Your goal: Could you retype the listing beneath, keeping each line exactly as it is?
■ ■ ■
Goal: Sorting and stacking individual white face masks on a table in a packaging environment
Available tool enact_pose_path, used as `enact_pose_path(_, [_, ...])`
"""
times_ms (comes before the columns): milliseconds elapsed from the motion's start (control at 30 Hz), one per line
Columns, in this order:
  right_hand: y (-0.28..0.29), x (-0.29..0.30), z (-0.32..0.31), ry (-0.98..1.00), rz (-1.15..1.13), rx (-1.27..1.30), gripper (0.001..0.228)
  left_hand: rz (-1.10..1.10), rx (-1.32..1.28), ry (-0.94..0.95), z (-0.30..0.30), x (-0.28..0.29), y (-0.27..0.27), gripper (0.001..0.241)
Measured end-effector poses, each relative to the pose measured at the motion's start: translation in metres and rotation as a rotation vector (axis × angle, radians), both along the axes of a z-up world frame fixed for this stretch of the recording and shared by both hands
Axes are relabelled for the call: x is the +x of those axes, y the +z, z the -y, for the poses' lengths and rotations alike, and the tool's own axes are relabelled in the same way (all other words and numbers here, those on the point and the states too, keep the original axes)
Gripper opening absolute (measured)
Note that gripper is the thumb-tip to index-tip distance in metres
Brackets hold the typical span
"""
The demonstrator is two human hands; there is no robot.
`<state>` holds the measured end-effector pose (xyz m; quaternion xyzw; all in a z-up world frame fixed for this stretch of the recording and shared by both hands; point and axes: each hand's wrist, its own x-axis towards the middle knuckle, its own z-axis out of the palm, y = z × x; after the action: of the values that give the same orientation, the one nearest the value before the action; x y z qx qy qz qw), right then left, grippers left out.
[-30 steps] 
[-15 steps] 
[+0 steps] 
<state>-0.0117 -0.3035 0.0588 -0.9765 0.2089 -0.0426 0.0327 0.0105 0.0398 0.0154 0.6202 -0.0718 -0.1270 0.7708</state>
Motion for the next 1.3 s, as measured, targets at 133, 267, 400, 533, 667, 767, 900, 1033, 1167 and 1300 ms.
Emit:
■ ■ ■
Solution to the exercise:
Goal: Sorting and stacking individual white face masks on a table in a packaging environment
Available tool enact_pose_path, used as `enact_pose_path(_, [_, ...])`
"""
times_ms (comes before the columns): milliseconds elapsed from the motion's start (control at 30 Hz), one per line
Columns, in this order:
  right_hand: y (-0.28..0.29), x (-0.29..0.30), z (-0.32..0.31), ry (-0.98..1.00), rz (-1.15..1.13), rx (-1.27..1.30), gripper (0.001..0.228)
  left_hand: rz (-1.10..1.10), rx (-1.32..1.28), ry (-0.94..0.95), z (-0.30..0.30), x (-0.28..0.29), y (-0.27..0.27), gripper (0.001..0.241)
Measured end-effector poses, each relative to the pose measured at the motion's start: translation in metres and rotation as a rotation vector (axis × angle, radians), both along the axes of a z-up world frame fixed for this stretch of the recording and shared by both hands
Axes are relabelled for the call: x is the +x of those axes, y the +z, z the -y, for the poses' lengths and rotations alike, and the tool's own axes are relabelled in the same way (all other words and numbers here, those on the point and the states too, keep the original axes)
Gripper opening absolute (measured)
Note that gripper is the thumb-tip to index-tip distance in metres
Brackets hold the typical span
"""
The demonstrator is two human hands; there is no robot.
`<state>` holds the measured end-effector pose (xyz m; quaternion xyzw; all in a z-up world frame fixed for this stretch of the recording and shared by both hands; point and axes: each hand's wrist, its own x-axis towards the middle knuckle, its own z-axis out of the palm, y = z × x; after the action: of the values that give the same orientation, the one nearest the value before the action; x y z qx qy qz qw), right then left, grippers left out.
[-30 steps] 
[-15 steps] 
[+0 steps] 
<state>-0.0117 -0.3035 0.0588 -0.9765 0.2089 -0.0426 0.0327 0.0105 0.0398 0.0154 0.6202 -0.0718 -0.1270 0.7708</state>
Motion for the next 1.3 s, as measured, targets at 133, 267, 400, 533, 667, 767, 900, 1033, 1167 and 1300 ms.
Emit:

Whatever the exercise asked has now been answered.